This exercise calls for the data below to be retyped exactly, minus any images.
-- Information provided follows --
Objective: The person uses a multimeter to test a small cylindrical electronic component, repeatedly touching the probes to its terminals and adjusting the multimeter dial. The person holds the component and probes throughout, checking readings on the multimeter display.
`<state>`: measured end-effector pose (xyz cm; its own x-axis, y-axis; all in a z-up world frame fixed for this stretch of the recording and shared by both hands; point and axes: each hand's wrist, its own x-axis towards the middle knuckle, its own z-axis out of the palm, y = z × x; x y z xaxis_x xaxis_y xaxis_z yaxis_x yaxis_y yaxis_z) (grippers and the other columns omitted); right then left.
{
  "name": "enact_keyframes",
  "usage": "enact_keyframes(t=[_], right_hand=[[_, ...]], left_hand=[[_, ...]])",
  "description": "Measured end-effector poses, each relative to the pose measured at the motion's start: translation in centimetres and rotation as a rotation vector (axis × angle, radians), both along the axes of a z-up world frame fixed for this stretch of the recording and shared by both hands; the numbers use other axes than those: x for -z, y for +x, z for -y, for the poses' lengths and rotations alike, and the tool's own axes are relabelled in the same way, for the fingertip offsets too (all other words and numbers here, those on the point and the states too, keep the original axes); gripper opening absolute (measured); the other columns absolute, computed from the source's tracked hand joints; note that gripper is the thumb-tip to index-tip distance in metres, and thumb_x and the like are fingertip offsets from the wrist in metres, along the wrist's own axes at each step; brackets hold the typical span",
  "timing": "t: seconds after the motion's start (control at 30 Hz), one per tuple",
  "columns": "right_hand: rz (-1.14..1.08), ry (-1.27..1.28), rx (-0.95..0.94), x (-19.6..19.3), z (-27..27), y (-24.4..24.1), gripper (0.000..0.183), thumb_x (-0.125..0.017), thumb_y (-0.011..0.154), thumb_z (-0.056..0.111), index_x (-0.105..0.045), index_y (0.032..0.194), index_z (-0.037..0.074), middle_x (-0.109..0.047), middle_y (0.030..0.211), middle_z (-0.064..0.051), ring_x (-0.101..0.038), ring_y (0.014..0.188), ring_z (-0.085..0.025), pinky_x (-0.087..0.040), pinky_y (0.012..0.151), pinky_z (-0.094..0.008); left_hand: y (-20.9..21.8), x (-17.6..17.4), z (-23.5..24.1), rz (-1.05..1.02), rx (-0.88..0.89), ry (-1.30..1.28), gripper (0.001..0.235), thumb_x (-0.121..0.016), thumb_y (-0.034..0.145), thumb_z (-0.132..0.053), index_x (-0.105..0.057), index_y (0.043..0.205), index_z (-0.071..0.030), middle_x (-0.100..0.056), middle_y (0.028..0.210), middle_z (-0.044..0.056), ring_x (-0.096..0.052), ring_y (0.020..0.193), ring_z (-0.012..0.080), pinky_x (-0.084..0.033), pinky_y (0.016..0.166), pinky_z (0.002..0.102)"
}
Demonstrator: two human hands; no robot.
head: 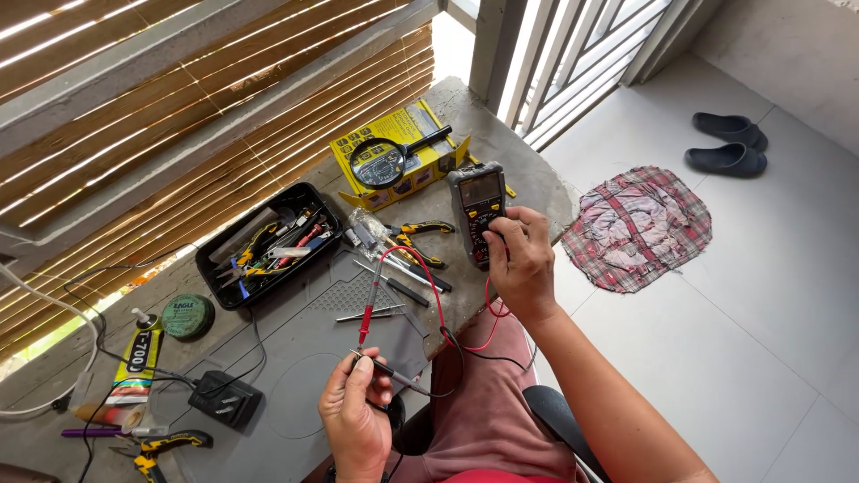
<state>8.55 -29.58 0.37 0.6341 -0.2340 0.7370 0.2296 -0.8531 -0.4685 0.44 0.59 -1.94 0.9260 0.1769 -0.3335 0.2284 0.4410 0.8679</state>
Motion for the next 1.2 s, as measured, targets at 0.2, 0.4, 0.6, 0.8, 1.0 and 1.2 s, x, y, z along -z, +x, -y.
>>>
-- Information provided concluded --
▶ Exercise solution:
Objective: The person uses a multimeter to test a small cylindrical electronic component, repeatedly touching the probes to its terminals and adjusting the multimeter dial. The person holds the component and probes throughout, checking readings on the multimeter display.
`<state>`: measured end-effector pose (xyz cm; its own x-axis, y-axis; all in a z-up world frame fixed for this stretch of the recording and shared by both hands; point and axes: each hand's wrist, its own x-axis towards the middle knuckle, its own z-axis out of the palm, y = z × x; x y z xaxis_x xaxis_y xaxis_z yaxis_x yaxis_y yaxis_z) (grippers and the other columns omitted); right then left.
{
  "name": "enact_keyframes",
  "usage": "enact_keyframes(t=[_], right_hand=[[_, ...]], left_hand=[[_, ...]])",
  "description": "Measured end-effector poses, each relative to the pose measured at the motion's start: translation in centimetres and rotation as a rotation vector (axis × angle, radians), both along the axes of a z-up world frame fixed for this stretch of the recording and shared by both hands; the numbers use other axes than those: x for -z, y for +x, z for -y, for the poses' lengths and rotations alike, and the tool's own axes are relabelled in the same way, for the fingertip offsets too (all other words and numbers here, those on the point and the states too, keep the original axes); gripper opening absolute (measured); the other columns absolute, computed from the source's tracked hand joints; note that gripper is the thumb-tip to index-tip distance in metres, and thumb_x and the like are fingertip offsets from the wrist in metres, along the wrist's own axes at each step; brackets hold the typical span",
  "timing": "t: seconds after the motion's start (control at 30 Hz), one per tuple",
  "columns": "right_hand: rz (-1.14..1.08), ry (-1.27..1.28), rx (-0.95..0.94), x (-19.6..19.3), z (-27..27), y (-24.4..24.1), gripper (0.000..0.183), thumb_x (-0.125..0.017), thumb_y (-0.011..0.154), thumb_z (-0.056..0.111), index_x (-0.105..0.045), index_y (0.032..0.194), index_z (-0.037..0.074), middle_x (-0.109..0.047), middle_y (0.030..0.211), middle_z (-0.064..0.051), ring_x (-0.101..0.038), ring_y (0.014..0.188), ring_z (-0.085..0.025), pinky_x (-0.087..0.040), pinky_y (0.012..0.151), pinky_z (-0.094..0.008); left_hand: y (-20.9..21.8), x (-17.6..17.4), z (-23.5..24.1), rz (-1.05..1.02), rx (-0.88..0.89), ry (-1.30..1.28), gripper (0.001..0.235), thumb_x (-0.121..0.016), thumb_y (-0.034..0.145), thumb_z (-0.132..0.053), index_x (-0.105..0.057), index_y (0.043..0.205), index_z (-0.071..0.030), middle_x (-0.100..0.056), middle_y (0.028..0.210), middle_z (-0.044..0.056), ring_x (-0.096..0.052), ring_y (0.020..0.193), ring_z (-0.012..0.080), pinky_x (-0.084..0.033), pinky_y (0.016..0.166), pinky_z (0.002..0.102)"
}
Demonstrator: two human hands; no robot.
head: 
<state>8.55 -29.58 0.37 0.6341 -0.2340 0.7370 0.2296 -0.8531 -0.4685 0.44 0.59 -1.94 0.9260 0.1769 -0.3335 0.2284 0.4410 0.8679</state>
Motion for the next 1.2 s, as measured, targets at 0.2, 0.4, 0.6, 0.8, 1.0 and 1.2 s, x, y, z along -z, +x, -y.
>>>

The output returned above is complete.